Batan gemi için Interpol siyah bülten çıkardı
Rumeli Feneri’nde içindeki Afgan kaçaklarla birlikte batan teknede bulunan bir yolcunun kimliğinin tespiti için Interpol aileyi Siyah Bülten ile arıyor
2014 yılının Kasım ayında İstanbul Rumeli Feneri’nde içinde 42 Afgan kaçağın bulunduğu tekne batmıştı. Aralarında çocuklarında yer aldığı teknenin batması sonucu sadece 6 kişi sağ kurtulmuştu.

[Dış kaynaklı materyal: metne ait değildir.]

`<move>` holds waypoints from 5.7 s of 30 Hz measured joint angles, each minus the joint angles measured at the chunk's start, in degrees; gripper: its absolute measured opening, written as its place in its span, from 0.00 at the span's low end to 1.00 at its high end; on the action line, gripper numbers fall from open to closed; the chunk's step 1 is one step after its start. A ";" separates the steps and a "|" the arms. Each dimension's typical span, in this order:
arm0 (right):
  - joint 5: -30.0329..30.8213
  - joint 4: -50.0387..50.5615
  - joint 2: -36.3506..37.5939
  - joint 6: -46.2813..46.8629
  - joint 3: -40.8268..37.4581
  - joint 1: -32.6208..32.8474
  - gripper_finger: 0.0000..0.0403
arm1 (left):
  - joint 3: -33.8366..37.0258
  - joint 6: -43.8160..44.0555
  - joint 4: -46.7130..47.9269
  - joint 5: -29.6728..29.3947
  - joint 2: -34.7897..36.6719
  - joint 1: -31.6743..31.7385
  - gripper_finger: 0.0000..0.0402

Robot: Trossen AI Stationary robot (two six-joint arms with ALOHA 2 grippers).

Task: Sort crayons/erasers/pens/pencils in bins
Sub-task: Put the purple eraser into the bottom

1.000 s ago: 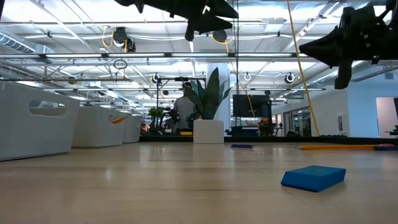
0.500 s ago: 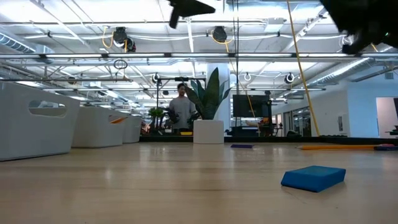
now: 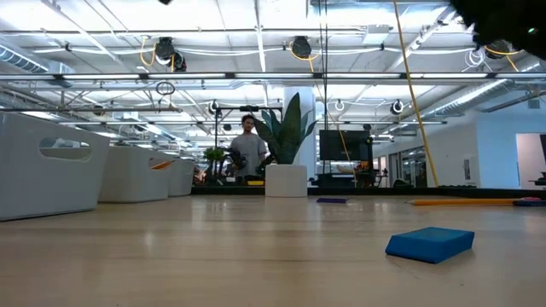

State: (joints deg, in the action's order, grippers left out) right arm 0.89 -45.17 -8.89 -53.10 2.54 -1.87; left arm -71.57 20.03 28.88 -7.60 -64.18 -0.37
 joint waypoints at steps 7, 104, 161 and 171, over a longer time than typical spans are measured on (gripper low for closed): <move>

Yapılan aramalarda 27 kişinin cesedine ulaşılırken 9 kişinin ise cesedi bulunamamıştı. Savcılık olayla ilgili kimlik tespiti çalışmalarını sürdürüyor.
Siyah bülten çıkarıldı
Yaşanan faciadan yaklaşık 2 ay sonra Kilyos açıklarında balıkçı ağlarına bir ceset takıldı. Tanınmaz halde olan ceset, Adli Tıp Kurumu’na kaldırıldı. Savcılık, Rumeli Feneri açıklarında yaşanan tekne faciasında kaybolan göçmenlerden birine ait olduğunu düşünülen cesetle ilgili olarak Adli Tıp tarafından kas, kemik dokusu ve kan örnekleri aldırdı. Ceset ise defnedildi. Cesedin kimliğinin tespit edilmesi için DNA incelemesi gerektiğini belirten savcılık, genotip incelemesinin yapılması ve kimliğinin bu şekilde tespiti için anne, baba, kardeş gibi birinci derece yakınlarına ulaşılmasına ihtiyaç duydu. İstanbul Cumhuriyet Savcılığı, Adalet Bakanlığı Uluslararası Hukuk ve Dış İlişkiler Genel Müdürlüğü’ne siyah bülten düzenlenmesi için talepte bulundu. Savcılığın talebi üzerine Interpol’den siyah bülten çıkarıldı. Olayın üzerinden geçen zamana kadar kimliği tespit edilemeyen cesedin Interpol aracılığı ile birinci derece yakınlarına interpol aracılığı ile ulaşılacak.
Siyah bülten nedir?
İnterpol tarafından çıkarılan bültenler arasında yer alan Siyah Bülten, bulunan cesetlerin kimliklerinin tespiti amacıyla düzenlenen bültendir. Interpol tarafından yayımlanan 7 bülten bulunuyor.
3 sanığa hapis cezası
Sarıyer Rumeli Feneri açıklarında meydana gelen tekne faciası ile ilgili olarak 4 kişi hakkında savcılık tarafından dava açılmıştı. Ağır Ceza Mahkemesi tarafından yapılan yargılamada, mahkeme, 3 sanığı “Bilinçli taksirle birden çok kişinin ölümüne ve yaralanmasına neden olmak ve göçmen kaçakçılığı suçundan 16 yıl ile 19 yıl 7 ay arasında değişen hapis cezasına çarptırmıştı. Mahkeme, firari sanığın dosyasını ise ayırmıştı.